Mehr Kompetenz dank Eye-Tracking

„In unserer Branche gibt es einen großen Bedarf an Wissenstransfer. Manchmal ist es allerdings nicht so einfach, das, was man wie im Schlaf beherrscht, an die jüngere Generation weiterzugeben. Hier hoffen wir, mithilfe einer Eye-Tracking-Brille den Lernprozess zu verbessern“, erklärt Linda Fransson, Geschäftsführerin bei Gnosjö Automatsvarvning.  

 Gnosjö Automatsvarvning wurde gebeten, an einem Pilotprojekt mit einer Eye-Tracking-Brille teilzunehmen. Die Brille erfasst den Fokus des Trägers und vereinfacht dadurch effektiv den Wissenstransfer an neue Mitarbeiter eines Hightech-Unternehmens.

„Dank unserer herausragenden Mitarbeiter können wir Teile von herausragender Qualität liefern – und dafür braucht es so viel mehr als nur eine Ausbildung. Hier geht es um Fertigkeiten und Erfahrungen, die seit fast fünf Jahrzehnten von Generation zu Generation weitergegeben wurden. Ich bin schon sehr gespannt darauf, wie sich das auswirkt, wenn ein neuer Mitarbeiter auf einmal alles mit den erfahrenen Augen eines Kollegen sieht“, meint Linda Fransson.

Das schwedische Hightech-Unternehmen Tobii produziert die Brille, deren integrierte Kamera die Umgebung filmt, während vier Kameras im Rahmen die Bewegungen der Augen verfolgen und filmen. Auf diese Weise ist genau zu sehen, was die Aufmerksamkeit des Brillenträgers weckt und was ihn ablenkt, was Konzentration verlangt oder was ganz automatisch erfolgt. Es lassen sich sogar Schlussfolgerungen zu den Einflussfaktoren für eine Entscheidung oder ein Verhalten ziehen.

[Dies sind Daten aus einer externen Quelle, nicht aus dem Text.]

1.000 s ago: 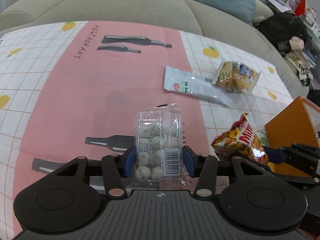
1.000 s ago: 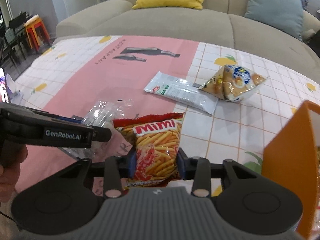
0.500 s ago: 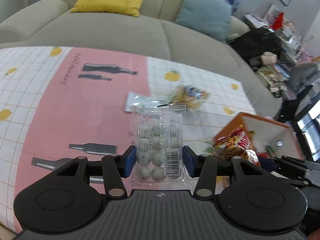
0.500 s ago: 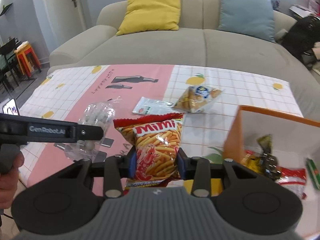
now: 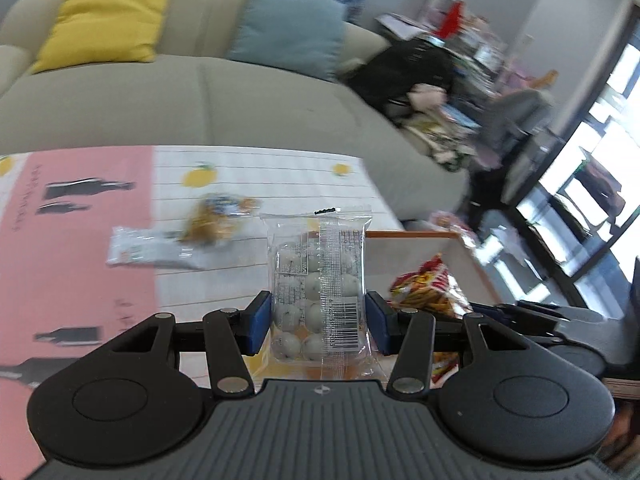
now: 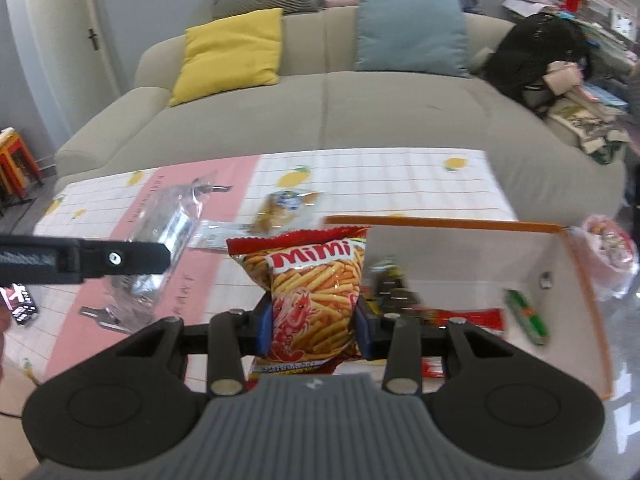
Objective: Organize snacks
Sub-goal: 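Lift and carry the candy packet and Mimi bag toward the orange box, then open both tools to drop the candy packet and Mimi bag into the box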
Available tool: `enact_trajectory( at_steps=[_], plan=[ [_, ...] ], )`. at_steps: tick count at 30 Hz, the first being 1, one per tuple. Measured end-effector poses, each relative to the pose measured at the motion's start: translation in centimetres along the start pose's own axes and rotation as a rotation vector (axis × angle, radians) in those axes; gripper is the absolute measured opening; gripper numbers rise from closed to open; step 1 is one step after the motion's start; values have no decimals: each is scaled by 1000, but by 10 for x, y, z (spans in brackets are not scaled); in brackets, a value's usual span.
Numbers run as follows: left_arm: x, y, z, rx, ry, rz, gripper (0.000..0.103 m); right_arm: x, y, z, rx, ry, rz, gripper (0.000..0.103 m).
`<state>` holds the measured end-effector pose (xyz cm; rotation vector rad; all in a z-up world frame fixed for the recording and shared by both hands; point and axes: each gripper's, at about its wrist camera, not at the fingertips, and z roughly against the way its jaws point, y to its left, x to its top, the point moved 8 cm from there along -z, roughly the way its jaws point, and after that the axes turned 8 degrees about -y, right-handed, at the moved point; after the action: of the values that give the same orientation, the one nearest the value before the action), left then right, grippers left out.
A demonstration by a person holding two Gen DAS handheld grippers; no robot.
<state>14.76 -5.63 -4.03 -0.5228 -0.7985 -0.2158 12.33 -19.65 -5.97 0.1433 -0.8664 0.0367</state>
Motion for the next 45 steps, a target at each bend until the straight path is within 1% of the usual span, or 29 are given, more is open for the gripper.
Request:
enact_trajectory(
  at_steps=[4, 9, 12, 16, 19, 22, 27, 32, 37, 45],
  plan=[
    [3, -37, -24, -62, 46, -47, 57, 2, -37, 12, -68, 12, 15, 38],
    [-4, -77, -58, -147, 127, -72, 57, 0, -82, 15, -137, 59, 17, 38],
    [-15, -95, -81, -166, 182, -101, 57, -6, -105, 9, -172, 111, 38, 38],
    [-29, -112, -114, -169, 254, -127, 57, -18, -132, -6, -186, 206, 33, 38],
    [-40, -114, -135, -162, 304, -124, 57, -27, -150, -20, -189, 264, 14, 38],
    [-49, -112, -150, -153, 348, -128, 57, -33, -161, -31, -209, 298, 49, 38],
    [-63, -108, -168, -113, 391, -176, 57, -40, -168, -50, -211, 355, 99, 38],
    [-74, -101, -184, -102, 439, -159, 57, -50, -173, -67, -216, 405, 126, 38],
    [-86, -96, -196, -82, 482, -183, 57, -60, -172, -82, -216, 460, 176, 38],
    [-97, -93, -205, -68, 550, -175, 58, -74, -177, -98, -210, 528, 188, 39]
  ],
)
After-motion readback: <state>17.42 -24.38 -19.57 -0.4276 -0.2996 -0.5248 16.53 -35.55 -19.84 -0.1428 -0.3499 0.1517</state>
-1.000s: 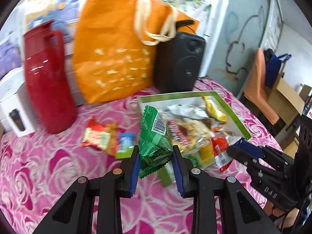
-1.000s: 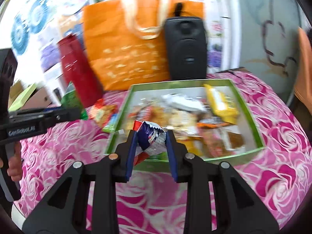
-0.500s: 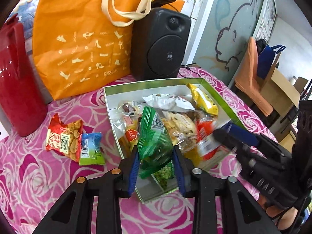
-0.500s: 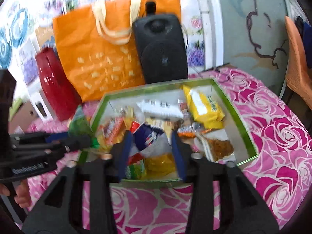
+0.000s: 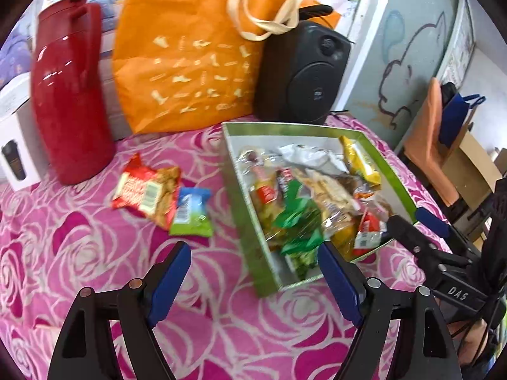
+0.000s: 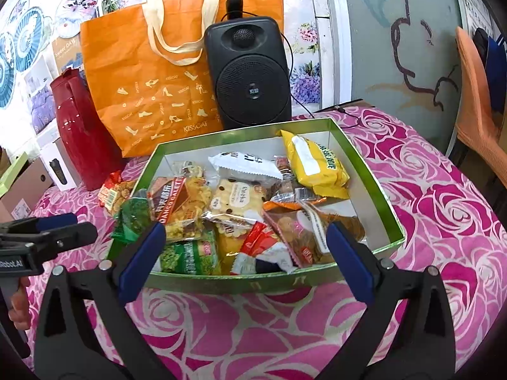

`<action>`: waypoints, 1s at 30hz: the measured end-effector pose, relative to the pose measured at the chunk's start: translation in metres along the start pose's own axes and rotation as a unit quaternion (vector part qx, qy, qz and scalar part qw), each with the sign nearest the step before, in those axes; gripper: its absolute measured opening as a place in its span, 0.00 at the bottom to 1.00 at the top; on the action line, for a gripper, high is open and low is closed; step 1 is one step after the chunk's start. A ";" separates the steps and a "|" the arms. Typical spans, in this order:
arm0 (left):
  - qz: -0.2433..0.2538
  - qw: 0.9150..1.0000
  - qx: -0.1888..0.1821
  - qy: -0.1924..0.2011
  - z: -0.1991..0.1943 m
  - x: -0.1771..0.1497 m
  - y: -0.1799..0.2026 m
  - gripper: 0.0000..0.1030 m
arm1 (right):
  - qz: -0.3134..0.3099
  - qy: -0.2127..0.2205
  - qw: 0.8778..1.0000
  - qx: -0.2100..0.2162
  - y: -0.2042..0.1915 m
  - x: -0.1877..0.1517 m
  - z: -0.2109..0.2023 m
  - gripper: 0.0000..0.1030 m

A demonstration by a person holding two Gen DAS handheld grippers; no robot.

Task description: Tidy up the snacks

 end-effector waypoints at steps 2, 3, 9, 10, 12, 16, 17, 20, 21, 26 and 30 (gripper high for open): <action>-0.004 1.000 0.008 0.003 -0.007 -0.004 -0.005 0.82 | -0.003 -0.004 1.000 0.007 -0.005 0.000 -0.002 0.98; -0.005 1.000 0.017 0.004 -0.010 -0.006 -0.008 0.82 | -0.005 -0.006 1.000 0.010 -0.007 0.000 -0.004 0.98; -0.031 0.996 0.081 0.020 -0.039 -0.026 -0.046 0.82 | -0.016 -0.007 0.999 0.044 -0.028 0.000 -0.016 0.99; -0.040 0.995 0.091 0.026 -0.045 -0.031 -0.055 0.82 | -0.020 -0.007 0.999 0.049 -0.033 -0.001 -0.018 0.99; -0.055 0.993 0.099 0.027 -0.054 -0.039 -0.069 0.82 | -0.037 -0.009 0.997 0.063 -0.047 -0.002 -0.022 0.99; -0.089 0.990 0.105 0.027 -0.066 -0.049 -0.096 0.82 | -0.071 -0.021 0.992 0.102 -0.083 -0.007 -0.023 0.99; -0.092 0.989 0.109 0.027 -0.069 -0.050 -0.101 0.82 | -0.081 -0.028 0.989 0.117 -0.095 -0.008 -0.022 0.99; -0.102 0.988 0.113 0.038 -0.082 -0.053 -0.114 0.82 | -0.097 -0.049 0.980 0.167 -0.124 -0.009 -0.017 0.99; -0.106 0.987 0.111 0.041 -0.086 -0.054 -0.119 0.82 | -0.100 -0.057 0.977 0.182 -0.132 -0.008 -0.014 0.99; -0.122 0.985 0.109 0.049 -0.096 -0.057 -0.139 0.82 | -0.123 -0.075 0.966 0.213 -0.172 0.001 0.005 0.97; -0.132 0.986 0.092 0.047 -0.094 -0.058 -0.153 0.82 | -0.151 -0.100 0.961 0.207 -0.200 0.008 0.038 0.84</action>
Point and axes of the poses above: each gripper's, at about its wrist camera, not at the fingertips, and z roughly the way its jaws point, y to its right, x to its top, the point moved 3 cm from there along z, roughly the way its jaws point, and after that the axes turned 3 degrees about -x, right-handed, at the moved point
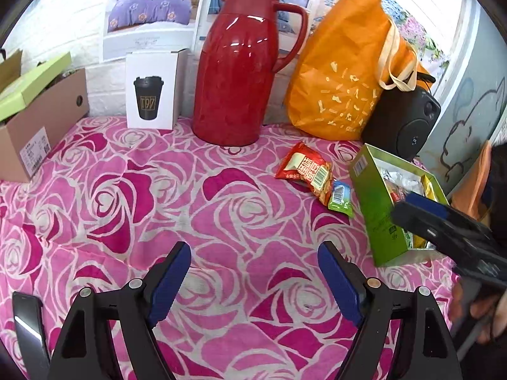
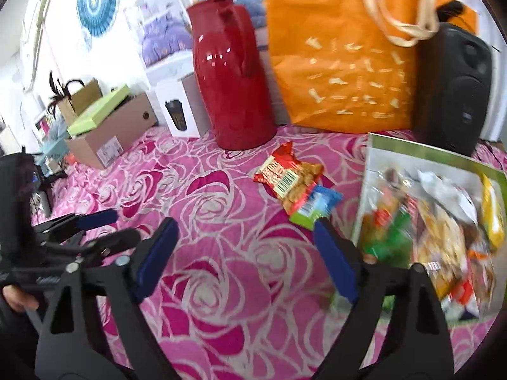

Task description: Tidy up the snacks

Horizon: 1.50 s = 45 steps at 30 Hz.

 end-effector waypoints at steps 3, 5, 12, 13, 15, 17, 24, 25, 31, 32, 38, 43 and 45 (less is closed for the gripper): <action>-0.013 1.000 -0.014 -0.006 0.005 0.002 -0.010 0.82 | -0.014 -0.024 0.999 -0.026 0.002 0.012 0.029 0.83; -0.024 1.000 -0.013 -0.007 0.007 0.003 -0.019 0.82 | -0.028 -0.038 0.998 -0.051 0.006 0.019 0.046 0.83; -0.067 0.998 -0.004 -0.011 0.015 0.008 -0.053 0.82 | -0.066 -0.084 0.988 -0.116 0.013 0.035 0.108 0.84; -0.067 0.998 -0.002 -0.012 0.016 0.009 -0.056 0.82 | -0.070 -0.090 0.987 -0.117 0.012 0.035 0.117 0.84; -0.068 0.998 0.000 -0.017 0.020 0.009 -0.060 0.82 | -0.074 -0.095 0.985 -0.122 0.013 0.034 0.129 0.84; -0.071 0.997 0.001 -0.021 0.024 0.008 -0.063 0.82 | -0.078 -0.099 0.983 -0.130 0.015 0.032 0.140 0.84; -0.077 0.996 -0.018 -0.028 0.028 0.007 -0.063 0.82 | -0.050 -0.104 0.989 -0.093 0.019 0.018 0.135 0.47; -0.078 0.996 -0.022 -0.029 0.028 0.007 -0.062 0.82 | -0.058 -0.102 0.989 -0.085 0.013 0.013 0.130 0.47; -0.068 0.995 -0.058 -0.038 0.022 0.000 -0.046 0.82 | -0.081 -0.110 0.991 -0.001 -0.027 -0.023 0.096 0.46; -0.062 0.995 -0.062 -0.041 0.022 -0.002 -0.043 0.82 | -0.088 -0.112 0.990 0.010 -0.035 -0.031 0.090 0.46; -0.041 0.992 -0.090 -0.077 0.025 -0.024 -0.022 0.81 | -0.090 -0.121 0.988 0.033 -0.056 -0.081 0.050 0.47; -0.024 0.986 -0.125 -0.111 0.036 -0.043 0.003 0.81 | -0.083 -0.123 0.989 0.028 -0.055 -0.105 0.030 0.54; -0.023 0.985 -0.124 -0.119 0.043 -0.045 0.008 0.77 | -0.071 -0.125 0.989 0.030 -0.053 -0.111 0.029 0.54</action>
Point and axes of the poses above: each gripper's, at about its wrist camera, not at the fingertips, and z roughly the way its jaws point, y to its right, x to its top, the point moved 3 cm from there along z, roughly the way its jaws point, and after that the axes turned 3 degrees about -x, right-handed, at the moved point
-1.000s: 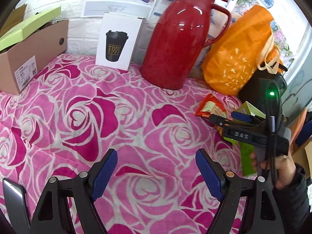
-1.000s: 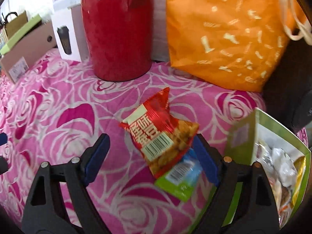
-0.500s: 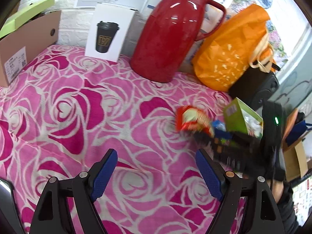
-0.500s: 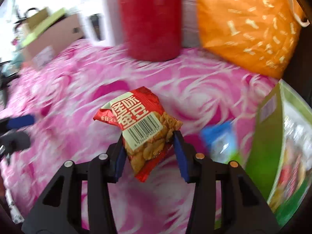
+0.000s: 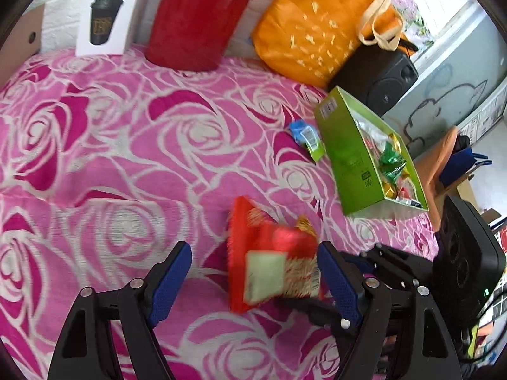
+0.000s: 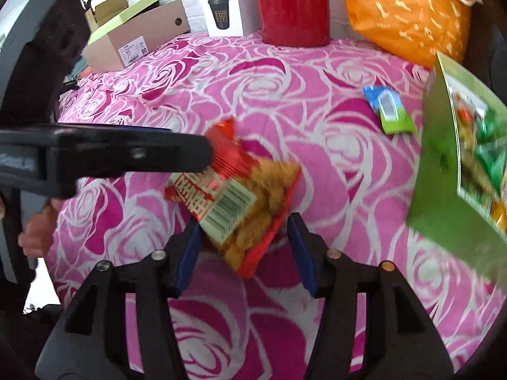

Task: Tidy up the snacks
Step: 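Bring the red bag to the left tool while the left tool grasps it, then carry the red bag held by both tools over the green box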

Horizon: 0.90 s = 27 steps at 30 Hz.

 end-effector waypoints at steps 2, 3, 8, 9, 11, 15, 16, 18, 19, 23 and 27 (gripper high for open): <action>-0.001 1.000 -0.003 -0.013 0.008 0.001 0.003 0.74 | 0.015 0.000 1.000 0.003 0.001 -0.003 0.000 0.54; 0.000 1.000 -0.005 -0.016 0.009 0.002 0.004 0.74 | 0.021 0.002 1.000 0.004 0.002 -0.004 -0.001 0.54; 0.005 1.000 0.001 -0.028 0.014 -0.005 0.008 0.74 | 0.028 0.011 1.000 0.009 0.004 -0.008 -0.006 0.58; 0.002 1.000 0.000 -0.028 0.014 -0.007 0.007 0.74 | 0.029 0.011 0.999 0.010 0.003 -0.009 -0.005 0.58; 0.001 1.000 0.000 -0.026 0.013 -0.008 0.006 0.71 | 0.036 0.014 0.999 0.016 0.004 -0.010 -0.004 0.58; 0.009 0.999 -0.020 -0.033 0.016 -0.009 0.013 0.51 | 0.041 0.018 0.998 0.035 0.002 -0.008 0.001 0.53; 0.013 0.999 -0.020 -0.032 0.015 -0.008 0.017 0.48 | 0.044 0.013 0.999 0.026 0.002 -0.008 0.003 0.46; 0.031 0.999 -0.009 -0.024 0.011 -0.009 0.026 0.46 | 0.047 0.017 0.998 0.029 0.003 -0.008 0.001 0.42; 0.039 0.999 -0.005 -0.018 0.006 -0.009 0.031 0.46 | 0.052 0.021 0.998 0.036 0.003 -0.007 -0.002 0.41; 0.048 0.999 -0.022 0.011 -0.017 -0.004 0.050 0.45 | 0.047 0.055 0.997 0.038 0.000 0.000 -0.027 0.38; 0.084 0.995 -0.020 0.053 -0.046 0.007 0.078 0.45 | 0.036 0.102 0.994 0.027 -0.003 0.013 -0.060 0.37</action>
Point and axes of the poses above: each gripper's, at about its wrist camera, not at the fingertips, and z roughly the way its jaws point, y to its right, x to its top, the point moved 3 cm from there along z, roughly the way its jaws point, and after that the axes turned 3 degrees about -x, right-handed, at the moved point
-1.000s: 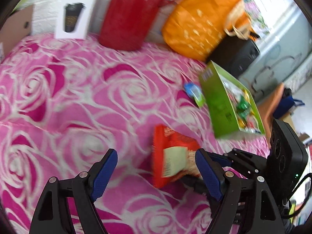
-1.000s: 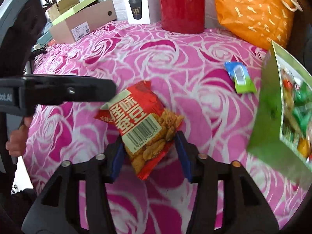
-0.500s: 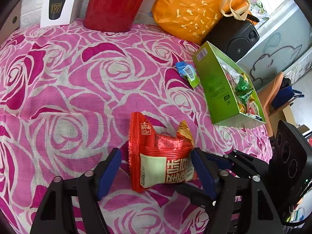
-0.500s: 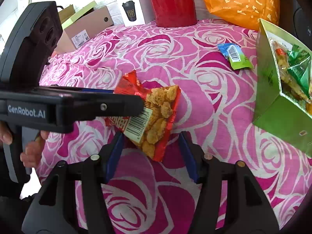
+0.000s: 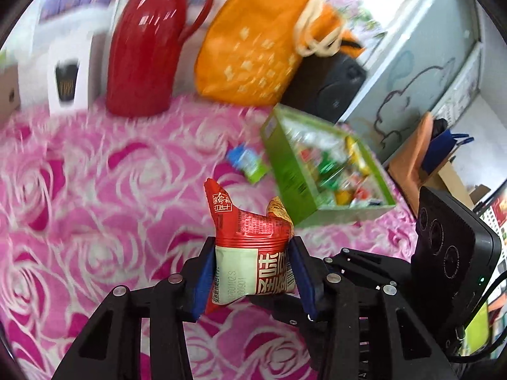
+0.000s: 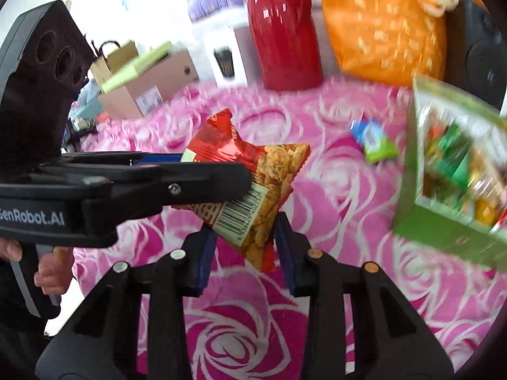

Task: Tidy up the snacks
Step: 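Carry the red bag held by both tools over the green box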

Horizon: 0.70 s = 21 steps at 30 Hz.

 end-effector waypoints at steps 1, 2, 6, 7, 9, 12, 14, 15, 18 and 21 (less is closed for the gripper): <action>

Die dreijährige Testphase startete im August 2018; weitere Projektpartner sind Uddeholm und Bufab Lann. Finanziert wird das Projekt von Vinnova und Jernverket sowie von Privatfirmen, wobei sich Gnosjö Automatsvarvning u. a. mit einer Teilfinanzierung beteiligt.

„Wir sind stets auf der Suche nach innovativen Methoden zur Weiterentwicklung unserer Produktion und der Kompetenzen unserer Mitarbeiter. In Qualität und Personal zu investieren, ist für uns eine Selbstverständlichkeit. Es ist zudem ein wichtiger Parameter in unserer Nachhaltigkeitsarbeit und für unseren Ansatz einer Innovationskultur“, schließt Linda Fransson.